▶ Task to complete:
Will you transcribe all the entries word for word, skipping the pictures they hold?

━━━━━━━━━━━━━━━━

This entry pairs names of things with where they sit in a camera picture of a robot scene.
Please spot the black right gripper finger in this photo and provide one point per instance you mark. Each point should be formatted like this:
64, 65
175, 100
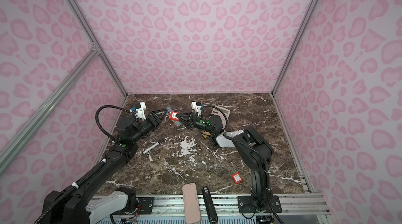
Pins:
185, 122
183, 115

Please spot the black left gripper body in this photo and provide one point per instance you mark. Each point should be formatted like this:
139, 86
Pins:
148, 126

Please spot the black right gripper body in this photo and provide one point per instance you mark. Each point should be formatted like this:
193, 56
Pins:
200, 124

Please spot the brass padlock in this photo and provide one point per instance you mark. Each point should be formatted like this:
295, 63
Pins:
206, 134

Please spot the red padlock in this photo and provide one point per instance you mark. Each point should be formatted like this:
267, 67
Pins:
237, 178
173, 116

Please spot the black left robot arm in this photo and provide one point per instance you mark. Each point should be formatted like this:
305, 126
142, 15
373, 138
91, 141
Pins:
94, 170

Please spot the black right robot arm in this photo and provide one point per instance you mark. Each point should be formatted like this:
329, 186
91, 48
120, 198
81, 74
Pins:
255, 152

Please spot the blue stapler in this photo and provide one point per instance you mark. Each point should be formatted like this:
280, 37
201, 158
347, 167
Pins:
177, 123

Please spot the pink calculator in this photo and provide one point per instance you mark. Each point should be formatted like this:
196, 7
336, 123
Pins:
218, 110

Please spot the white marker pen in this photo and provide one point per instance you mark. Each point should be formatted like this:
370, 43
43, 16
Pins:
152, 147

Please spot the pink case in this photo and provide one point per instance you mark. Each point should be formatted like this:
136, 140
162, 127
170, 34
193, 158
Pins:
191, 205

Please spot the black stapler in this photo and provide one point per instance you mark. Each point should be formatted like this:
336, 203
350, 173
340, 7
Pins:
209, 205

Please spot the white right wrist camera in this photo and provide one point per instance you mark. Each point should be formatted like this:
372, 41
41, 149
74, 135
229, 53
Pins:
197, 107

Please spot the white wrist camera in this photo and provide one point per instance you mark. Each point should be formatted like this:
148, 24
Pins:
197, 107
137, 111

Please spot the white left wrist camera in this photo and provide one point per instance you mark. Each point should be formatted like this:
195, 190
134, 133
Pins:
137, 111

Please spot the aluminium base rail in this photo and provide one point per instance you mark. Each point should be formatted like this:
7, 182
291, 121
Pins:
172, 205

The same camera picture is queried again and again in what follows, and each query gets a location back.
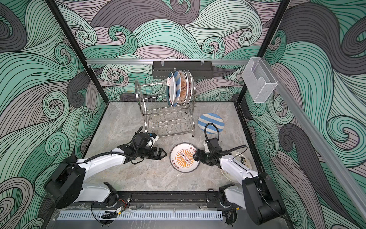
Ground steel two-tier dish rack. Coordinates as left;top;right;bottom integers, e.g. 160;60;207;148
134;80;196;137

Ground blue cream striped plate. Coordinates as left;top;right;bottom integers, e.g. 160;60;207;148
173;71;181;107

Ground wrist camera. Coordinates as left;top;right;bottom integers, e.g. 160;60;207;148
140;133;159;148
204;140;210;153

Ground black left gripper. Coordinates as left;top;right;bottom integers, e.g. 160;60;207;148
138;147;168;160

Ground sunburst plate red green rim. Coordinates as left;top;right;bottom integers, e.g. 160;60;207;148
170;143;200;173

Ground white slotted cable duct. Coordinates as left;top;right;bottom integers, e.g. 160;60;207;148
57;210;224;221

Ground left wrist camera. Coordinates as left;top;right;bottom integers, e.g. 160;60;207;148
140;133;159;148

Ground clear acrylic wall holder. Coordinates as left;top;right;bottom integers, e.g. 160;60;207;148
242;57;278;103

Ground white plate red characters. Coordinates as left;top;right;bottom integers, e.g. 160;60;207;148
189;71;196;103

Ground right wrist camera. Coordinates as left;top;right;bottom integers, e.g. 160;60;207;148
204;140;210;153

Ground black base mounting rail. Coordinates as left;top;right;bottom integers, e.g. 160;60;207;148
72;186;284;210

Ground white plate teal red rim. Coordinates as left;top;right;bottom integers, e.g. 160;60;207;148
166;73;176;107

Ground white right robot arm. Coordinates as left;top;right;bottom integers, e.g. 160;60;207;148
193;138;286;225

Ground black wall-mounted tray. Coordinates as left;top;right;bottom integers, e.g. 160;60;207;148
152;61;214;80

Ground cream plate small drawings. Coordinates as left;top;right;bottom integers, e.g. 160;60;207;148
220;151;258;184

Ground blue white striped plate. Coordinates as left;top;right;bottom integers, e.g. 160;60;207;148
197;113;225;133

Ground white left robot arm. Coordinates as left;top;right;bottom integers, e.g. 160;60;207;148
44;144;167;209

━━━━━━━━━━━━━━━━

▶ The completed task:
This entry pairs names of things with where they sit in a camera picture of a robot scene.
Please spot the black right gripper finger in this photo and provide one point per instance you mark. Each point should be formatted like this:
64, 65
175, 100
Pins:
185, 122
183, 115

Please spot the black left gripper body in this photo and provide one point per instance you mark. Each point should be formatted like this:
139, 86
Pins:
148, 126

Please spot the black right gripper body in this photo and provide one point per instance you mark. Each point should be formatted like this:
193, 56
Pins:
200, 124

Please spot the brass padlock in this photo and provide one point per instance you mark. Each point should be formatted like this:
295, 63
Pins:
206, 134

Please spot the red padlock in this photo and provide one point per instance you mark. Each point should be formatted like this:
267, 67
Pins:
237, 178
173, 116

Please spot the black left robot arm in this photo and provide one point per instance you mark. Each point should be formatted like this:
305, 126
142, 15
373, 138
91, 141
Pins:
94, 170

Please spot the black right robot arm in this photo and provide one point per instance you mark. Each point should be formatted like this:
329, 186
91, 48
120, 198
81, 74
Pins:
255, 152

Please spot the blue stapler in this photo and provide one point per instance you mark. Each point should be formatted like this:
280, 37
201, 158
347, 167
Pins:
177, 123

Please spot the pink calculator in this photo and provide one point per instance you mark. Each point should be formatted like this:
196, 7
336, 123
Pins:
218, 110

Please spot the white marker pen in this photo and provide one point per instance you mark. Each point should be formatted like this:
370, 43
43, 16
Pins:
152, 147

Please spot the pink case in this photo and provide one point per instance you mark. Each point should be formatted like this:
136, 140
162, 127
170, 34
193, 158
Pins:
191, 205

Please spot the black stapler in this photo and provide one point per instance you mark. Each point should be formatted like this:
336, 203
350, 173
340, 7
Pins:
209, 205

Please spot the white right wrist camera in this photo and provide one point per instance you mark. Each point should be formatted like this:
372, 41
41, 149
74, 135
229, 53
Pins:
197, 107

Please spot the white wrist camera in this photo and provide one point per instance you mark. Each point should be formatted like this:
148, 24
Pins:
197, 107
137, 111

Please spot the white left wrist camera in this photo and provide one point per instance you mark. Each point should be formatted like this:
195, 190
134, 133
Pins:
137, 111

Please spot the aluminium base rail in this photo and provide one point per instance you mark. Each point should be formatted like this:
7, 182
291, 121
Pins:
172, 205

The same camera picture is queried again and again in what follows, and each query gets a location back.
Ground steel two-tier dish rack. Coordinates as left;top;right;bottom integers, e.g. 160;60;207;148
134;80;196;137

Ground blue cream striped plate. Coordinates as left;top;right;bottom integers, e.g. 160;60;207;148
173;71;181;107

Ground wrist camera. Coordinates as left;top;right;bottom integers, e.g. 160;60;207;148
140;133;159;148
204;140;210;153

Ground black left gripper. Coordinates as left;top;right;bottom integers, e.g. 160;60;207;148
138;147;168;160

Ground sunburst plate red green rim. Coordinates as left;top;right;bottom integers, e.g. 160;60;207;148
170;143;200;173

Ground white slotted cable duct. Coordinates as left;top;right;bottom integers, e.g. 160;60;207;148
57;210;224;221

Ground left wrist camera. Coordinates as left;top;right;bottom integers, e.g. 160;60;207;148
140;133;159;148

Ground clear acrylic wall holder. Coordinates as left;top;right;bottom integers, e.g. 160;60;207;148
242;57;278;103

Ground white plate red characters. Coordinates as left;top;right;bottom integers, e.g. 160;60;207;148
189;71;196;103

Ground right wrist camera. Coordinates as left;top;right;bottom integers, e.g. 160;60;207;148
204;140;210;153

Ground black base mounting rail. Coordinates as left;top;right;bottom integers, e.g. 160;60;207;148
72;186;284;210

Ground white plate teal red rim. Coordinates as left;top;right;bottom integers, e.g. 160;60;207;148
166;73;176;107

Ground white right robot arm. Coordinates as left;top;right;bottom integers, e.g. 160;60;207;148
193;138;286;225

Ground black wall-mounted tray. Coordinates as left;top;right;bottom integers, e.g. 160;60;207;148
152;61;214;80

Ground cream plate small drawings. Coordinates as left;top;right;bottom integers, e.g. 160;60;207;148
220;151;258;184

Ground blue white striped plate. Coordinates as left;top;right;bottom integers, e.g. 160;60;207;148
197;113;225;133

Ground white left robot arm. Coordinates as left;top;right;bottom integers, e.g. 160;60;207;148
44;144;167;209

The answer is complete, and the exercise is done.